Student of the Month: Alexander Whitley

 

Our boy Alex Whitley is Yoga on the Lane's latest Student of the Month. He went to the Royal Ballet School with Naomi which led to a long dancing career with Birmingham Royal Ballet, Rambert and Michael Clark, before he started choreographing his own work. His latest piece, Eight Minutes, is on at Sadlers Wells Tuesday and Wednesday this week and there are still tickets left.
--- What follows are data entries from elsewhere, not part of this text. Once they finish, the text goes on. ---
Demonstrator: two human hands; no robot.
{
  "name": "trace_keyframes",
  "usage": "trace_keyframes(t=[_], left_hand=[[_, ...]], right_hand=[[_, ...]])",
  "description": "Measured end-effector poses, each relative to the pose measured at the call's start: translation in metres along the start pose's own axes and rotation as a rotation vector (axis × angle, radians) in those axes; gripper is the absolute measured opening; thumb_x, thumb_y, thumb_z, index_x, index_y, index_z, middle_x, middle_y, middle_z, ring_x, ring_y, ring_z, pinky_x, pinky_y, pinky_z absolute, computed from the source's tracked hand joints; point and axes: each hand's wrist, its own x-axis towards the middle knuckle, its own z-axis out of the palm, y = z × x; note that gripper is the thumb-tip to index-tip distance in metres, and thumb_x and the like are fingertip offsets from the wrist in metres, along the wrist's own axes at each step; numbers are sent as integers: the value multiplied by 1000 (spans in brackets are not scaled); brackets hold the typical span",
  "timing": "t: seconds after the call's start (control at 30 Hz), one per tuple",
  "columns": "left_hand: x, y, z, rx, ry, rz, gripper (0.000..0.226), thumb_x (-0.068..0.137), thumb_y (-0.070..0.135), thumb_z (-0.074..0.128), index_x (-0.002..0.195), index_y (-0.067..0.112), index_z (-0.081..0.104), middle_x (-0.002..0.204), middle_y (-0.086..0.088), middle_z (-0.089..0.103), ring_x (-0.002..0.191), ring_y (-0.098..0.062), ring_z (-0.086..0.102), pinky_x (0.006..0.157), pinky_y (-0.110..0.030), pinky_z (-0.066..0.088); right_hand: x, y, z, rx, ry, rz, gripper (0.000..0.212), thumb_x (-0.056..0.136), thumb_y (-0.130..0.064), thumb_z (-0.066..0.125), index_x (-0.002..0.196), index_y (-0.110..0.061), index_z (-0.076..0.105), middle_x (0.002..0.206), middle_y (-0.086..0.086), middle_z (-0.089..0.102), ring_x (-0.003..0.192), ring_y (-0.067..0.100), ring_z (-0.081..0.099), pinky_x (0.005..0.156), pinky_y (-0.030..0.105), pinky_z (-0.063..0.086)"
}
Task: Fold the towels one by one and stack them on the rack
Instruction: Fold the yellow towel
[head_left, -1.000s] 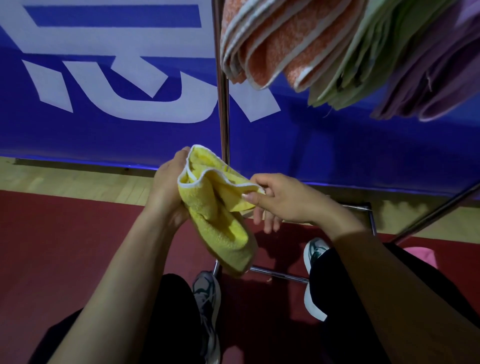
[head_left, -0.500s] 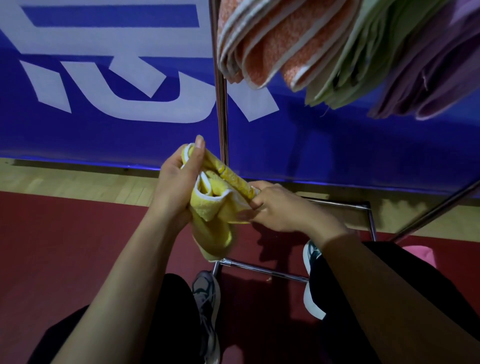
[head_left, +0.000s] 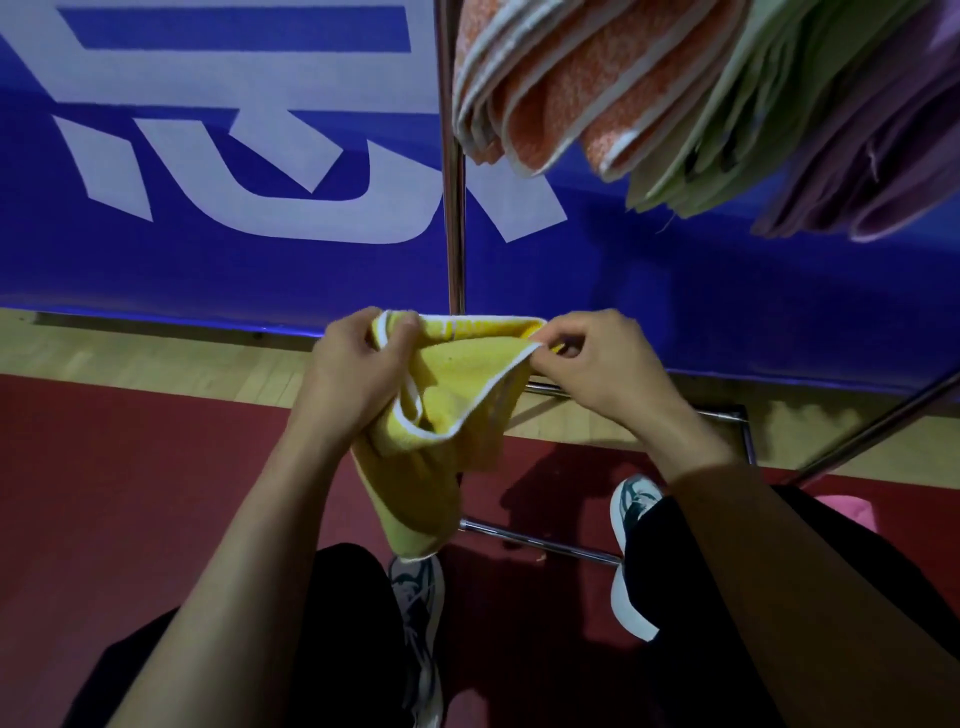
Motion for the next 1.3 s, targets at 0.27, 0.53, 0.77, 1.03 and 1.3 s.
trace_keyframes(t=[0.27, 0.53, 0.77, 1.03, 1.3], left_hand=[[-1, -8, -4, 464, -452, -162, 35, 96, 47, 65, 78, 18, 61, 72, -1, 62, 70, -21, 59, 60, -32, 40], [-3, -9, 6, 275, -487, -82, 44, 89, 60, 70, 96, 19, 54, 89, 2, 64, 78, -13, 62, 68, -37, 52], [-15, 16, 21, -40, -439, 302, 26, 107, 36, 57, 92, 19, 71, 82, -3, 73, 80, -22, 71, 76, -49, 57], [-13, 9, 27, -5, -322, 406, 12, 107, 32, 57, 104, 27, 67, 74, -2, 65, 67, -20, 64, 64, -46, 54], [-18, 9, 30, 130, -377, 505, 20, 105, 20, 55, 116, 30, 68, 86, 10, 69, 78, -9, 65, 70, -37, 54]], right_hand=[[-4, -10, 0, 322, 22, 21, 8, 89, -30, 79, 93, -25, 74, 86, -10, 76, 75, -3, 67, 68, 12, 49], [-15, -20, 9, 153, -124, -173, 3, 96, -30, 68, 98, -28, 69, 78, -21, 66, 72, -1, 62, 64, 12, 43], [-14, -20, 5, 148, -115, -209, 4, 98, -29, 65, 97, -27, 69, 82, -14, 68, 76, 1, 63, 64, 14, 44], [-10, -9, -6, 106, -138, -105, 10, 91, -34, 75, 87, -26, 69, 82, -9, 72, 78, 6, 69, 70, 28, 57], [-9, -4, -6, -22, -166, -57, 15, 86, -38, 79, 82, -30, 67, 80, -10, 73, 77, 6, 69, 73, 38, 60]])
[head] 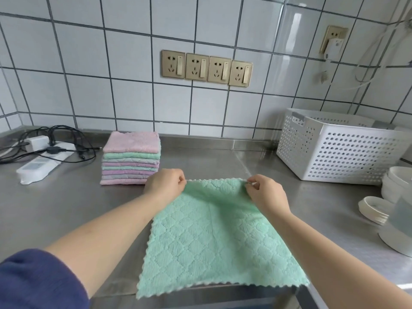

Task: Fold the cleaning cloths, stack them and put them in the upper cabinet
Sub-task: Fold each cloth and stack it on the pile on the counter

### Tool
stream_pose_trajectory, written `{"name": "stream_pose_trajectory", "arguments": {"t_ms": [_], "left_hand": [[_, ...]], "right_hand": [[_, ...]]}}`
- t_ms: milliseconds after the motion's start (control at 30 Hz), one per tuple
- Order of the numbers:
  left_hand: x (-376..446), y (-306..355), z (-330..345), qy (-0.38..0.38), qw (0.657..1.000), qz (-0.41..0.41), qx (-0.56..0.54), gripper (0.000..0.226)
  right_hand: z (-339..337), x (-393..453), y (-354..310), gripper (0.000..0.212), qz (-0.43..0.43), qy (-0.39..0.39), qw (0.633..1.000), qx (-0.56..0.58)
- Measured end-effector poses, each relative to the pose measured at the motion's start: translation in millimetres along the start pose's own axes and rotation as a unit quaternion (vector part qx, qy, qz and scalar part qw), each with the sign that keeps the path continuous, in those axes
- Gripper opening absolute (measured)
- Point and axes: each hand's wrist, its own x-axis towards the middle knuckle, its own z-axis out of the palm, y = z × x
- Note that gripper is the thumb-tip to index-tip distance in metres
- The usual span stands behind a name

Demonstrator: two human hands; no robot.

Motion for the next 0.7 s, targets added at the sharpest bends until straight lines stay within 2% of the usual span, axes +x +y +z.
{"name": "stream_pose_trajectory", "arguments": {"t_ms": [133, 300, 367, 500, 600, 667, 700], "left_hand": [[13, 1, 9, -0.012, 0.999, -0.02, -0.032, 0.016], [2, 1, 13, -0.08, 0.997, 0.004, -0.018, 0.027], [-16, 5, 7, -0.089, 0.995, 0.037, -0.036, 0.028], [-71, 11, -14, -0.124, 0.979, 0.148, -0.071, 0.024], [-106, 12, -19, -0.161, 0.961, 0.212, -0.076, 0.023], [-125, 14, -21, -0.174, 0.954, 0.232, -0.075, 0.033], [-129, 15, -21, -0.18, 0.952, 0.238, -0.073, 0.041]], "right_hand": [[12, 19, 4, 0.021, 0.045, -0.032, 0.996, 0.074], [21, 14, 12, 0.049, 0.041, -0.128, 0.987, 0.086], [14, -1, 10, 0.044, -0.011, -0.152, 0.986, 0.068], [-6, -45, 6, 0.016, -0.176, -0.191, 0.965, -0.038], [-9, -72, 9, 0.01, -0.265, -0.244, 0.93, -0.071], [-13, -89, 11, 0.009, -0.282, -0.26, 0.922, -0.062], [-14, -92, 13, 0.015, -0.283, -0.261, 0.921, -0.051]]}}
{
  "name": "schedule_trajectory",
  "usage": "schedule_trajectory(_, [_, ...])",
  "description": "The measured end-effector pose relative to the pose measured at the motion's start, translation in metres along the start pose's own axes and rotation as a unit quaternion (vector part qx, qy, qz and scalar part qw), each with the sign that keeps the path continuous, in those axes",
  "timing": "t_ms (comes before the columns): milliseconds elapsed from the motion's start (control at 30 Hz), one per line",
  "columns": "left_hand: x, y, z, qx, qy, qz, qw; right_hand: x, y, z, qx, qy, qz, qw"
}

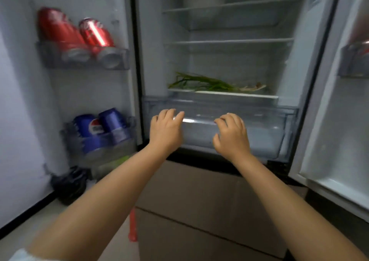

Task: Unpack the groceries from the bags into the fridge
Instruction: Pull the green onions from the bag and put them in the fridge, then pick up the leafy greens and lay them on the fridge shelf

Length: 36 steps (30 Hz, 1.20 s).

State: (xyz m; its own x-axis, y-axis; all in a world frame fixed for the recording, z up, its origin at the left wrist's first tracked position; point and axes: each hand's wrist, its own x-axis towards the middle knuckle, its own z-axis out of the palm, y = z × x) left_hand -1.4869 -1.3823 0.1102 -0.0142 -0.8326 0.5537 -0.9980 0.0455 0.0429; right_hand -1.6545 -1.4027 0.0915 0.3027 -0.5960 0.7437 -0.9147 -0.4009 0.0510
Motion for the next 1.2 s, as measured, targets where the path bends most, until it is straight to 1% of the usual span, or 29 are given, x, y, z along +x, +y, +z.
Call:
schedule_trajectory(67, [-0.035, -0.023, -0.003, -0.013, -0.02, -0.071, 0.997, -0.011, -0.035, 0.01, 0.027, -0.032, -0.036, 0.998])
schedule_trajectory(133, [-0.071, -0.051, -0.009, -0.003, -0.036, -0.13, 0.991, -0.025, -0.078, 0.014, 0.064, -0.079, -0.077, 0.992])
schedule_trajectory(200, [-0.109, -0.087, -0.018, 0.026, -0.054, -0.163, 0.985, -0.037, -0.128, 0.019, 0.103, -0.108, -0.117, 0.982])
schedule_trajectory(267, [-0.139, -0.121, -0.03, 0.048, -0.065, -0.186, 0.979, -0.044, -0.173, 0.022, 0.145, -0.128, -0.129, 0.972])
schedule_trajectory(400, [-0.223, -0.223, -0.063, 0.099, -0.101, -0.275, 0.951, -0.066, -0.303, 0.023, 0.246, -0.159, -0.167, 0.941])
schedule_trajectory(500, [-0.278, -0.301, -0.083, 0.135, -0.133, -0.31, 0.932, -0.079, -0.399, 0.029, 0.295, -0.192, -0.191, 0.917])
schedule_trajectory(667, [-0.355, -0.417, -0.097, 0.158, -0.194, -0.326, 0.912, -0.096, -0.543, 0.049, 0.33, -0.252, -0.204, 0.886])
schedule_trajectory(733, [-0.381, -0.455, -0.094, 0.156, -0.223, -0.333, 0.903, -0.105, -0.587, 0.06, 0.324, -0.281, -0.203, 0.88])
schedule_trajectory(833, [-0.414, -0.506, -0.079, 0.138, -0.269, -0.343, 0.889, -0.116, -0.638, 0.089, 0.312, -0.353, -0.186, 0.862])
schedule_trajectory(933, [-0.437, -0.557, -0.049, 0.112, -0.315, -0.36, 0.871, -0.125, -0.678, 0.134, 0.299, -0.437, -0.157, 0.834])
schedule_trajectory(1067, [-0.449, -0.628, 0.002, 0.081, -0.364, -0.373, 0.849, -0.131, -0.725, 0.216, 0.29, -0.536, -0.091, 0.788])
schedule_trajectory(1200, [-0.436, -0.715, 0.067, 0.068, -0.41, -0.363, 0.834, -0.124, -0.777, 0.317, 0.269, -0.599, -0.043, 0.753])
We suggest you go, go, go, as it's going to be amazing. As he says of it:

Igniting our imaginations with spectacular forces and overwhelming scales, space exploration constantly re­shapes how we understand ourselves and our place in the universe. For his new work Alexander Whitley takes inspiration from the stunning images and data produced by solar science research in a collaboration with scientists from STFC RAL Space. With a specially created score by the electroacoustic music innovator Daniel Wohl and an installation of high-definition imagery from BAFTA award-winning visual artist Tal Rosner, 8 Minutes creates a striking, immersive environment of dance, music and film to illuminate our relationship with the star that gives us life.